Faculty Sponsor: Ivan Ramler, Mathematics**Modeling the Dow Jones Industrial Average Using Time Series Analysis**

Cyclical by nature, the economy of the United States is constantly changing. Stock market indices signify both expansionary and recessionary trends in the economy. I used multiple linear regression and time series analyses, and incorporating the statistical bootstrap method, to model monthly movements in the Dow Jones Industrial Average (DJIA) based on multiple economic indicators: West Texas Intermediate (WTI) Crude Oil Spot Prices, Gold Spot Prices, Unemployment Rates, Federal Funds Rates, and Housing Starts.

**Somphone Sonenarong**

Faculty Sponsor: Dante Giarrusso, Mathematics**Hamilton and the Discovery of Quaternion**

In 1843 Sir William Rowan Hamilton inscribed "i^{2} = j^{2} = k^{2}= ijk = -1" onto the Brougham Bridge in Dublin prior to attending a council meeting at the Royal Irish Academy. The above inscription represents Hamilton's discovery of the quaternions, a number system that extends complex numbers into four dimensions. In this presentation, I will discuss the algebraic properties of the quaternions and prove the norm property, namely that N(qq') = N(q)N(q'). I will also discuss the Sum of Four Squares Theorem, which states that any positive integer can be represented as the sum of at most four squares.
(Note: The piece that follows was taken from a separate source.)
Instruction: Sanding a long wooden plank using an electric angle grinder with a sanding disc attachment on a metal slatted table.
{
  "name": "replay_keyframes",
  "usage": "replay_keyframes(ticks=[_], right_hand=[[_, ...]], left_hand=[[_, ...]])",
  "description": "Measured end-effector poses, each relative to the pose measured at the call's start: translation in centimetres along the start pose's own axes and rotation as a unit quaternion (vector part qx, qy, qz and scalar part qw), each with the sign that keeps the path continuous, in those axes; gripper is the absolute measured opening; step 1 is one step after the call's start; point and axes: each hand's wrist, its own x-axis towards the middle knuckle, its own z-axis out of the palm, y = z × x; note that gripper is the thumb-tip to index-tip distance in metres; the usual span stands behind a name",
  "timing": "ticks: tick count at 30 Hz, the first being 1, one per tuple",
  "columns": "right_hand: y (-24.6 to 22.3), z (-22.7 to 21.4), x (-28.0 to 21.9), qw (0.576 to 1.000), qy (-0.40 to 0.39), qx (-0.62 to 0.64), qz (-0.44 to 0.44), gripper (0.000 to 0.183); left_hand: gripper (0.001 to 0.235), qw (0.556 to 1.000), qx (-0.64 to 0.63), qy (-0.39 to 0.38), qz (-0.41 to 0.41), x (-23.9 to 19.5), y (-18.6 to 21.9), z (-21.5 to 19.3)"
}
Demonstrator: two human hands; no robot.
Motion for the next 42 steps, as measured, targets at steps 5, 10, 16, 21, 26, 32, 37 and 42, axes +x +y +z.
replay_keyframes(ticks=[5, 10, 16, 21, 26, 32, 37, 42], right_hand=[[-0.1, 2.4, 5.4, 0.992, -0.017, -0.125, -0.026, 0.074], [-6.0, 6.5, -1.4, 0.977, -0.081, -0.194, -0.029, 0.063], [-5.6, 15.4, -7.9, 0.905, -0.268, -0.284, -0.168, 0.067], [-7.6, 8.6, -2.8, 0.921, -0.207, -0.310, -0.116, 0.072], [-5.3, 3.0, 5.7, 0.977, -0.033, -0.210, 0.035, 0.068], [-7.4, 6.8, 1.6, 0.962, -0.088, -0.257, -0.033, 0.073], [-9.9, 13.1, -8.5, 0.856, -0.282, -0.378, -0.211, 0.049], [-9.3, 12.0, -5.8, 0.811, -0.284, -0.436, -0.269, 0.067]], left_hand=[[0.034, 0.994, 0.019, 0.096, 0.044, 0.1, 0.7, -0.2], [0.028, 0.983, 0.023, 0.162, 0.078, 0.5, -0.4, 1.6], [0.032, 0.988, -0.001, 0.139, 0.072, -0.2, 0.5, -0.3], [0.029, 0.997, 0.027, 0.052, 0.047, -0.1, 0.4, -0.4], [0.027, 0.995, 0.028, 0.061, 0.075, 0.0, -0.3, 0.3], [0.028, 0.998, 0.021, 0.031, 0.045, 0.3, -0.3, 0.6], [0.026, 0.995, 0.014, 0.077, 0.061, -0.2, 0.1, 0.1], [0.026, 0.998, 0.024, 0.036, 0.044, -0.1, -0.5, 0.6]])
By using the norm property of quaternionic products and the Fundamental Theorem of Arithmetic we can reduce the problem to determining which prime numbers may be represented as a sum of four squares.

**Lisa VanderVoort**

Faculty Sponsor: Michael Schuckers, Statistics**Evaluation of Estimators of Generalized Pareto Distribution**

Biometrics is the study of identifying individuals based on their physical traits. Biometric systems are designed in order to detect whether a person attempting to gain access to information is the genuine person or an imposter. Of particular importance to statisticians working on improving the False Match Rates (FMR) and False Non-Match Rates (FNMR) are extreme value statistics; that is, the lowermost or uppermost portions of the genuine and imposter distributions. The present study set out to investigate the accuracy of estimators of the Generalized Pareto Distribution (GPD). The GPD is an effective way to analyze points above a threshold. Four estimators from the R Pot Package were chosen: Maximum Likelihood Estimator (MLE), Unbiased Probability Weighted Moments (PWMU), Biased Probability Weighted Moments (PWMB), and Method of Moments (MOM). Under small and medium sample sizes, the MLE estimator gave the most accurate estimates of scale and shape. However, the PWMU and PWMB estimators performed most consistently across small, medium and large sample sizes.

**Danielle Winters**

Faculty Sponsor, Ivan Ramler**Detecting Struggling Students Early Using Linear Regression**

We develop a strategy to predict final grades from early materials in introductory statistics and calculus courses. Using individual quiz and exam scores from historic data from sections using a similar structure, we use multiple linear regression and logistic regression to predict final grades on a week-by-week basis during the current semester. These models can be used to predict final grades for students based on a few early quiz scores and thus can be used to identify struggling students early in the semester. We believe that these models provide a strategy that teachers can use within their classrooms on a weekly basis to predict student performance.